As of this writing we do have the Falcon Content Update Preliminary Post Incident Report which states, “Due to a bug in the Content Validator, one of the two Template Instances passed validation despite containing problematic content data. Based on the testing performed before the initial deployment of the Template Type (on March 05, 2024), trust in the checks performed in the Content Validator, and previous successful IPC Template Instance deployments, these instances were deployed into production.” Being unfamiliar with this large and sophisticated I won’t pretend to offer a serious analysis here, but the obvious questions this statement arises include:
-
Q7: How did the (March 05) testing not detect the serious problem with this content file?
-
Q8: Why is it safe to rely on four-month-old testing (March to July), and not test with latest versions?
-
Q9: Did you identify the extreme risk of entrusting this Content Validator to prevent such a massive failure?

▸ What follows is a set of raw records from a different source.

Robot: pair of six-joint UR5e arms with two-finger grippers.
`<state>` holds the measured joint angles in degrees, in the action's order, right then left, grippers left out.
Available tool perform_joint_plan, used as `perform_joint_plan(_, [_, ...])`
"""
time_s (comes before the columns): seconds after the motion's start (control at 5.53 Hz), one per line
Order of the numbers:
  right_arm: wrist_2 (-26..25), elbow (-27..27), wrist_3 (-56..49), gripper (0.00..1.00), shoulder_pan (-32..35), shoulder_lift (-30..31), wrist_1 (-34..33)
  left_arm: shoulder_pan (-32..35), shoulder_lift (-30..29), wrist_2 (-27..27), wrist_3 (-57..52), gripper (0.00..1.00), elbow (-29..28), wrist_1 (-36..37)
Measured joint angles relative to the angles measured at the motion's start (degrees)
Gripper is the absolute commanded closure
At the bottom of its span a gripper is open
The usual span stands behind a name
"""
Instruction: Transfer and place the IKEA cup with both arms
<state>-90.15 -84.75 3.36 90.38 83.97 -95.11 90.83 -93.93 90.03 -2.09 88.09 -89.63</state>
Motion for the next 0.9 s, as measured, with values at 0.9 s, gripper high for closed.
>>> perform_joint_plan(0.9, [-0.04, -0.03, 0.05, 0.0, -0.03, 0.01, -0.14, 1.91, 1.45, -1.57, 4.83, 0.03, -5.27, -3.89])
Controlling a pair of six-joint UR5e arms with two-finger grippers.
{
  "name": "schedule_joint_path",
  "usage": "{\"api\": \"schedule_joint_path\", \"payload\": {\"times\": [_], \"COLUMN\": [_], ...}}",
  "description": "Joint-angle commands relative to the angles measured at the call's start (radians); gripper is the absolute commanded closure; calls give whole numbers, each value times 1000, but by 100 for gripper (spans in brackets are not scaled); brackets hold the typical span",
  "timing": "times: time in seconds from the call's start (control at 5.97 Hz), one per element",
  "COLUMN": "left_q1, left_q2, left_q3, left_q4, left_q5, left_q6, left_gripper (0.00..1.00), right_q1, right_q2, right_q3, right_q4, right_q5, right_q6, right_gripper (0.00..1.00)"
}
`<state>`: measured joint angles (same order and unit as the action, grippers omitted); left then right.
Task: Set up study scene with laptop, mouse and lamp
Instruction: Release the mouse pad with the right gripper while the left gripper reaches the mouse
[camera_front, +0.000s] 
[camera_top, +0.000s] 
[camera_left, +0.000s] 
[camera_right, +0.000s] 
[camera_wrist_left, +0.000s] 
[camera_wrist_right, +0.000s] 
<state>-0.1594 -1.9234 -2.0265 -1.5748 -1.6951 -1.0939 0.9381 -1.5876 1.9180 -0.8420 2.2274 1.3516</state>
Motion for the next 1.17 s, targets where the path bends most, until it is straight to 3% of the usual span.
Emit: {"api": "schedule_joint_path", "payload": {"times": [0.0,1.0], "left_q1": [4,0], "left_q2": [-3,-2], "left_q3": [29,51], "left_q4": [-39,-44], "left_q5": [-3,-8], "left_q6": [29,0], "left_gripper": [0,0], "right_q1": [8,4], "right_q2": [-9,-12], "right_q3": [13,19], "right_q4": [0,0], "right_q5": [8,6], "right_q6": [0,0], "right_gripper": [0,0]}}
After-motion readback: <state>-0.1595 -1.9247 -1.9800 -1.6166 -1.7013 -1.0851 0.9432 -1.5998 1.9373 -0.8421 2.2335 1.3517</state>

With knowledge of the system and more Q&A it should be straightforward to drill down to a solid explanation, but only starting from risk awareness. Adam Shostack’s Four Questions serve to guide the analysis:
-
What are we working on? The Falcon product (we skipped this in the Q&A above)
-
What can go wrong? Q1 & Q2
-
What are we going to do about it? Q3 & Q4
-
Did we do a good job? Q5 through Q9 (and more if we can get answers)
Why is this simple Four Question framework so wickedly effective for such a vast range of problems? Most fundamentally, because every system in the world is subject to threats, and to the extent we can anticipate these effectively the system can perform as designed. Any good analysis must begin in the context of understanding what the system does (1), in this particular case we are focused on the recent problem and preventing that from recurring. Next we must fully identify potential risks (2) in order to have a chance of protecting against them (3), imperfectly as may be. Finally, we must assess the completeness of our mitigations (4), which is easy to zero in on when we have the fact of an actual lapse to aim for.
No doubt the story of this incident is complicated given the sophistication of the product; however, the calculus of risk and mitigation remains fundamental and it’s quite straightforward. If we identify the relevant threats and follow the risk, it shouldn’t be hard to zero in on where the failure occurred and how to begin remediating effectively.